Author: Mark R. Montgomery

Publisher: Routledge

Published: 2013-10-31

Total Pages: 553

ISBN-13: 1134031661

DOWNLOAD EBOOK

Over the next 20 years, most low-income countries will, for the first time, become more urban than rural. Understanding demographic trends in the cities of the developing world is critical to those countries - their societies, economies, and environments. The benefits from urbanization cannot be overlooked, but the speed and sheer scale of this transformation presents many challenges. In this uniquely thorough and authoritative volume, 16 of the world's leading scholars on urban population and development have worked together to produce the most comprehensive and detailed analysis of the changes taking place in cities and their implications and impacts. They focus on population dynamics, social and economic differentiation, fertility and reproductive health, mortality and morbidity, labor force, and urban governance.
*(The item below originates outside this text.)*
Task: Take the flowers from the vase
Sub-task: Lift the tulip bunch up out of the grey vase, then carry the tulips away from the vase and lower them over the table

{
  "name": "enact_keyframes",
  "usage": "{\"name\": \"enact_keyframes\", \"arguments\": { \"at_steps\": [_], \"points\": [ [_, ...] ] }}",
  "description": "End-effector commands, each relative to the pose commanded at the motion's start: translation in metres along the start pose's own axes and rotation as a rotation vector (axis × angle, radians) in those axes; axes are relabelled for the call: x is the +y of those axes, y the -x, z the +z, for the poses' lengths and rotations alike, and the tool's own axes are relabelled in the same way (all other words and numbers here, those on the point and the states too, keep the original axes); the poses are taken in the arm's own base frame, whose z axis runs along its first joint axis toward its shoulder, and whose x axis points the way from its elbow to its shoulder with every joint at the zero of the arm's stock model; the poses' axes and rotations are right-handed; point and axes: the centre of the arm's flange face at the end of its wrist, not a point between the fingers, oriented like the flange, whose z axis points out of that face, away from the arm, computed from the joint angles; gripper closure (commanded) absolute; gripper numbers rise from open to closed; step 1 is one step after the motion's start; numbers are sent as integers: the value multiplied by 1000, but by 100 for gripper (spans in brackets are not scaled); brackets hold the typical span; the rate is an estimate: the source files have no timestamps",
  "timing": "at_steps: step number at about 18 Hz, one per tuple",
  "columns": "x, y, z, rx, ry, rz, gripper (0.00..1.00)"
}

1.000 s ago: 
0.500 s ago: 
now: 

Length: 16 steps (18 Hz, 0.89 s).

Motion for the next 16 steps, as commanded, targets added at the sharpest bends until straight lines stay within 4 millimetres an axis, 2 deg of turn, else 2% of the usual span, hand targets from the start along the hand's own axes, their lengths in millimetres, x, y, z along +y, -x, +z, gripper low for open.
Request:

As many national governments decentralize and devolve their functions, the nature of urban management and governance is undergoing fundamental transformation, with programs in poverty alleviation, health, education, and public services increasingly being deposited in the hands of untested municipal and regional governments. Cities Transformed identifies a new class of policy maker emerging to take up the growing responsibilities. Drawing from a wide variety of data sources, many of them previously inaccessible, this essential text will become the benchmark for all involved in city-level research, policy, planning, and investment decisions. The National Research Council is a private, non-profit institution based in Washington, DC, providing services to the US government, the public, and the scientific and engineering communities. The editors are members of the Council's Panel on Urban Population Dynamics.